Um passado que se renova em cada ano

São inúmeros os pontos de referência a visitar em Monsanto, que no último fim-de-semana de Julho costuma celebrar as famosas festas em honra do Divino Espírito Santo. Desde a igreja paroquial, de estilo barroco e considerada a mais bela da região, à torre do relógio, mandada construir por José Maurício Calado, homem rico com muitas pessoas ao seu serviço, e que ali terá mandado colocar o relógio para que todos soubessem sempre as horas e pudessem deste modo evitar atrasos na chegada ao trabalho, as maravilhas sucedem-se. A vista panorâmica que do seu alto proporciona é absolutamente magnífica, tal como a que do castelo se obtém sobre as terras de Idanha, com a Serra da Estrela no horizonte a oeste, a barragem a sul e Penha Garcia a este. A Fonte do Peão, também de visita obrigatória, representa um dos símbolos da freguesia, encontrando-se envolvida em azulejos que retratam a vida rural e no passado ponto de encontro entre casais enamorados ou ponto de referência para a realização de jogos e bailes na altura do Dia da Espiga, festa assinalada na Quinta-feira de Ascensão. Outro elemento de grande beleza são os moinhos de vento, outrora de grande importância e essenciais à moagem do trigo e do milho.

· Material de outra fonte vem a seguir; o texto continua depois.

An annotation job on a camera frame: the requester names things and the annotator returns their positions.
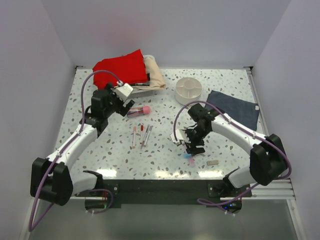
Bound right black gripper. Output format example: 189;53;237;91
182;125;211;157

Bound blue white eraser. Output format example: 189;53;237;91
183;153;193;159

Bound pink purple correction tape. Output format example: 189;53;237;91
188;156;195;168

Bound grey cap white marker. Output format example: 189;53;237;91
144;125;153;146

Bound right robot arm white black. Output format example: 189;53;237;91
182;103;290;197

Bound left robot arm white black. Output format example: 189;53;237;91
30;83;134;206

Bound clear pen case pink cap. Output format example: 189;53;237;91
126;106;151;118

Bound white plastic basket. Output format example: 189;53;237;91
129;55;161;99

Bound beige small eraser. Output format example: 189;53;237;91
206;160;219;166

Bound peach cap white marker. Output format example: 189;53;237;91
132;126;137;149

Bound red cap white marker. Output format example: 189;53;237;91
139;124;144;145

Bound beige folded cloth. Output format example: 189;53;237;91
137;57;166;90

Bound red folded cloth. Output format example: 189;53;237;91
92;49;148;85

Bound white round divided organizer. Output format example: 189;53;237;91
174;77;203;105

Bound dark blue towel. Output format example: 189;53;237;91
206;90;260;131

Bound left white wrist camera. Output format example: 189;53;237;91
114;83;134;101

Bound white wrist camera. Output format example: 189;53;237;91
170;129;189;146
114;83;134;101

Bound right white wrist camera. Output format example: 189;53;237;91
170;129;189;146

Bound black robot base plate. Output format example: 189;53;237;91
75;179;252;210

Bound aluminium frame rail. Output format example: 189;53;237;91
244;67;296;201

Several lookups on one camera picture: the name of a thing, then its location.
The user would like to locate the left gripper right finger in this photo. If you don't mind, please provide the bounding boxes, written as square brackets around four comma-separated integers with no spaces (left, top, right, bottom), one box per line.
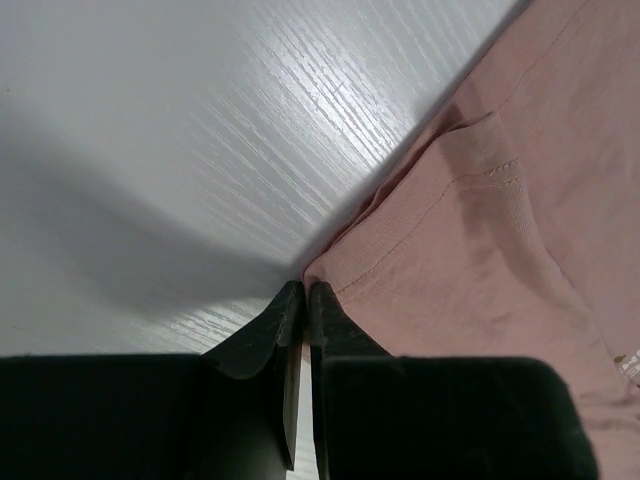
[308,282,599,479]

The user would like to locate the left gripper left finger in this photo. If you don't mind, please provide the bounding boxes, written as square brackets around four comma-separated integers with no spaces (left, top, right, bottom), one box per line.
[1,281,303,479]

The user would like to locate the pink printed t-shirt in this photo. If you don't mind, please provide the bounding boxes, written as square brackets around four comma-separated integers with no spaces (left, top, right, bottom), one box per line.
[303,1,639,479]

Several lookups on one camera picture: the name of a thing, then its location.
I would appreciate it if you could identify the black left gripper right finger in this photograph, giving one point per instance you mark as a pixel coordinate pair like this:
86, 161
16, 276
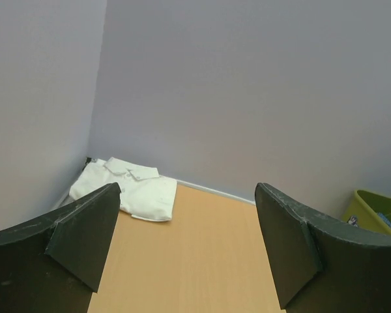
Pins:
320, 263

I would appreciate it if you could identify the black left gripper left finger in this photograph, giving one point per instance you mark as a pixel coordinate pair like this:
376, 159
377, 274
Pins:
54, 262

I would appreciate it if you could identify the green plastic basket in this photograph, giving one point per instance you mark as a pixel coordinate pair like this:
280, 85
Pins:
369, 211

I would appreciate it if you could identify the folded white shirt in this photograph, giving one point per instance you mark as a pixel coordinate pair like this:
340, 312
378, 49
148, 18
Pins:
145, 194

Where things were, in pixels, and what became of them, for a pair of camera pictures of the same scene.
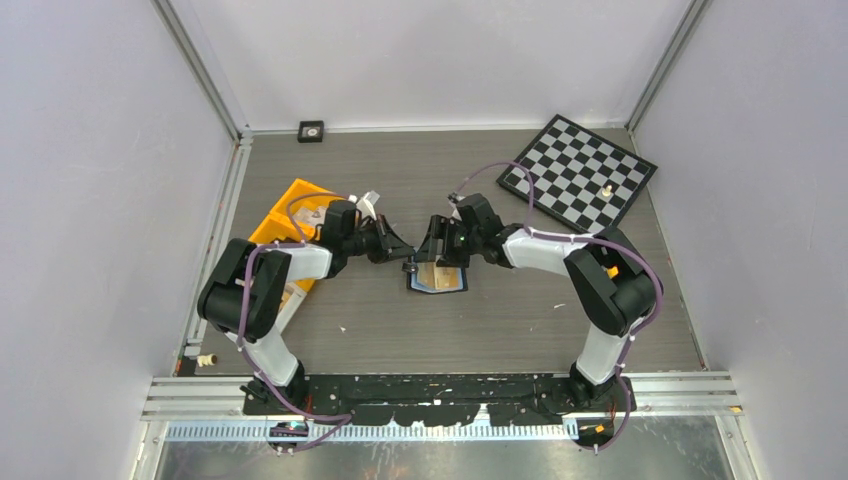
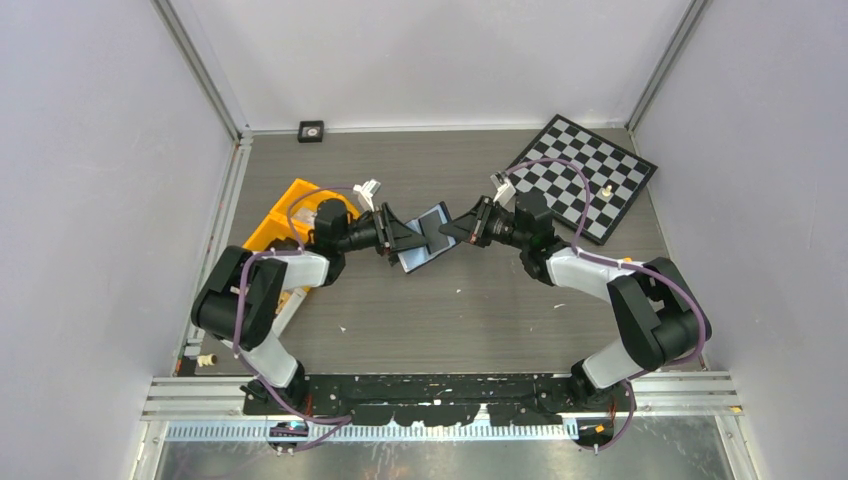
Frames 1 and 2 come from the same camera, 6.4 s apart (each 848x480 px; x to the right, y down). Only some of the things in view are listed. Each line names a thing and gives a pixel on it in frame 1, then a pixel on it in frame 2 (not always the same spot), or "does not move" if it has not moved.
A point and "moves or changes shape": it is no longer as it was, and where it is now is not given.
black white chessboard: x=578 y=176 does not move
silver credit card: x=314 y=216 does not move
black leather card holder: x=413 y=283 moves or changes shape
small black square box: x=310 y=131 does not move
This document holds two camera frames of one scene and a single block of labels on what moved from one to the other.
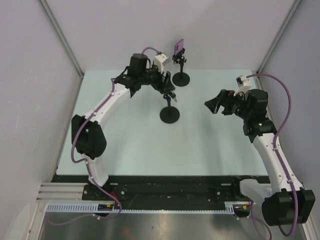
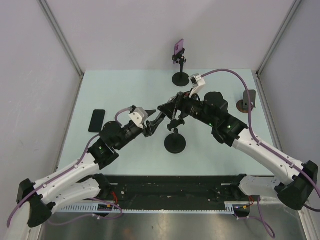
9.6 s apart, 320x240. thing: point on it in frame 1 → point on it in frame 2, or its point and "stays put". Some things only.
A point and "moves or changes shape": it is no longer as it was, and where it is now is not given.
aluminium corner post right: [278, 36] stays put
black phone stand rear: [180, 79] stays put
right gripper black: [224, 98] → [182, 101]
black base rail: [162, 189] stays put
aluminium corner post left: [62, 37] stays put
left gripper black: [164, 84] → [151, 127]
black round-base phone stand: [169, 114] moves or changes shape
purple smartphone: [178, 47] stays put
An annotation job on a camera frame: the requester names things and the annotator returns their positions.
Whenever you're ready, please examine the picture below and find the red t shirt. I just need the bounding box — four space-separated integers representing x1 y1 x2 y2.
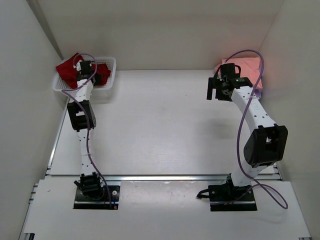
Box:
55 52 112 89

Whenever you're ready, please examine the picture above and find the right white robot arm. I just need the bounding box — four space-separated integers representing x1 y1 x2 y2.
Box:
196 63 288 206

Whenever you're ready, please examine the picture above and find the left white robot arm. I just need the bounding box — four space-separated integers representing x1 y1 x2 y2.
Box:
67 73 106 201

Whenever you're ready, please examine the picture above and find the pink folded t shirt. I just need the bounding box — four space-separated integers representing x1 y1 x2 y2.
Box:
227 57 261 85

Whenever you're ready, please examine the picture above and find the lavender folded t shirt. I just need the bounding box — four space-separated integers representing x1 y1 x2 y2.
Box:
254 89 262 99

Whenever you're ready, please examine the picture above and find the white perforated plastic basket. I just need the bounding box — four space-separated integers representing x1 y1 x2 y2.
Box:
52 53 117 101

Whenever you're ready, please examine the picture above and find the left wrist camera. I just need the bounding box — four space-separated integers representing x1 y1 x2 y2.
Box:
73 60 93 76

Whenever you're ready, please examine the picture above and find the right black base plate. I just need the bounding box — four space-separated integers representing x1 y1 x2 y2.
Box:
208 183 258 212

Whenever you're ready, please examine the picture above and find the aluminium frame rail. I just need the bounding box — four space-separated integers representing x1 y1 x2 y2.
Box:
44 172 283 183

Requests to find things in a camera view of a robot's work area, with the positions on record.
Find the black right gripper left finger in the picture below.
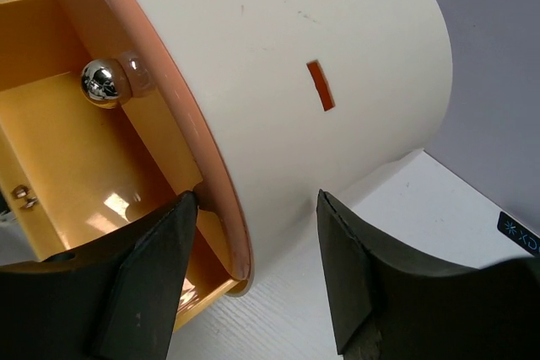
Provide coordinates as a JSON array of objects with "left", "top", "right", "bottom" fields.
[{"left": 1, "top": 191, "right": 197, "bottom": 359}]

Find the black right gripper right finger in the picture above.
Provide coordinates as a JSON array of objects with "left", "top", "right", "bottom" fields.
[{"left": 316, "top": 191, "right": 539, "bottom": 359}]

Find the yellow organizer drawer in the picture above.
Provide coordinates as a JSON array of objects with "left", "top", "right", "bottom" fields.
[{"left": 1, "top": 0, "right": 249, "bottom": 325}]

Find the cream cylindrical makeup organizer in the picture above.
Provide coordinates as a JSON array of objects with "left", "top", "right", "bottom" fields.
[{"left": 137, "top": 0, "right": 452, "bottom": 294}]

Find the orange organizer drawer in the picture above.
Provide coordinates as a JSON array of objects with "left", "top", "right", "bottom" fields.
[{"left": 106, "top": 0, "right": 251, "bottom": 280}]

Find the blue right corner label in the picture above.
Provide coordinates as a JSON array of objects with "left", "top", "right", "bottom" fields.
[{"left": 497, "top": 212, "right": 540, "bottom": 257}]

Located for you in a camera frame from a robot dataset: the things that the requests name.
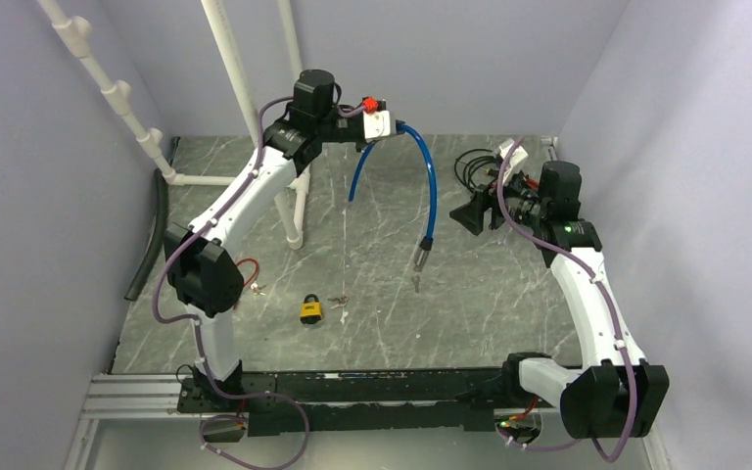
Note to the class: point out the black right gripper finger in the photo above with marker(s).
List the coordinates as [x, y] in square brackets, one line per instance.
[483, 199]
[470, 217]

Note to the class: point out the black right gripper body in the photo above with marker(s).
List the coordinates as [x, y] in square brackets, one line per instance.
[523, 208]

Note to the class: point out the blue cable lock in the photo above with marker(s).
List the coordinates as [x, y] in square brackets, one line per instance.
[393, 197]

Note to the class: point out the small keys of blue lock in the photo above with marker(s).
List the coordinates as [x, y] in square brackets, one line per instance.
[416, 280]

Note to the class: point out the keys of yellow padlock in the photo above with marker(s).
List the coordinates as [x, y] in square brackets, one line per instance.
[338, 302]

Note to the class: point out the yellow padlock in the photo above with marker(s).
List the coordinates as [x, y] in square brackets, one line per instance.
[311, 310]

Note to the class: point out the red cable padlock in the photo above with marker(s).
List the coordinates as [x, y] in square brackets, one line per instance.
[249, 268]

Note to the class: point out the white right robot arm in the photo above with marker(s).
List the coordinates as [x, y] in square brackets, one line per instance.
[617, 392]

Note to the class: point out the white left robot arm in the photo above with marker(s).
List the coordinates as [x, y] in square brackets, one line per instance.
[201, 255]

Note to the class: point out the red handled wrench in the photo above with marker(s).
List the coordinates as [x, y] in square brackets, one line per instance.
[532, 184]

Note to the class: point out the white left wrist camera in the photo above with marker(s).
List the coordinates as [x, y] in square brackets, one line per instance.
[378, 122]

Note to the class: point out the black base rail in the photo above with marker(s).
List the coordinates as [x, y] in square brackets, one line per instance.
[376, 399]

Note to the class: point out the aluminium extrusion frame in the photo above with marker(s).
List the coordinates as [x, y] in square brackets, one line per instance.
[124, 396]

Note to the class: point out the white PVC pipe frame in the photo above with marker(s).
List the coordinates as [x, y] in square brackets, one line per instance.
[207, 87]

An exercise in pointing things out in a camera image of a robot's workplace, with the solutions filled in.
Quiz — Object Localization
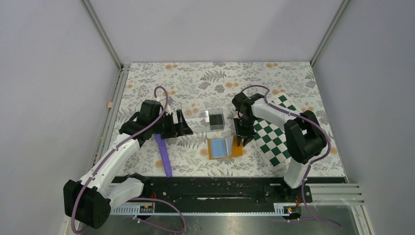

Entre as brumas da memória

Actualmente apreciada por turistas que ali acorrem para beber da alma lusitana, a essência de Monsanto reside sobretudo nos seus grandes blocos de granito que com o cair da noite se assemelham a figuras quase fantasmagóricas. Aqui, onde o tempo parece não passar e a terra quem sabe esconderá um caminho secreto até outros séculos, ecoa a percepção que Namora um dia anotou. Aqui, “no dorso de monstro a crescer para nós até tomar conta de quase todo o céu” em “cada manhã” “nasce o mundo”.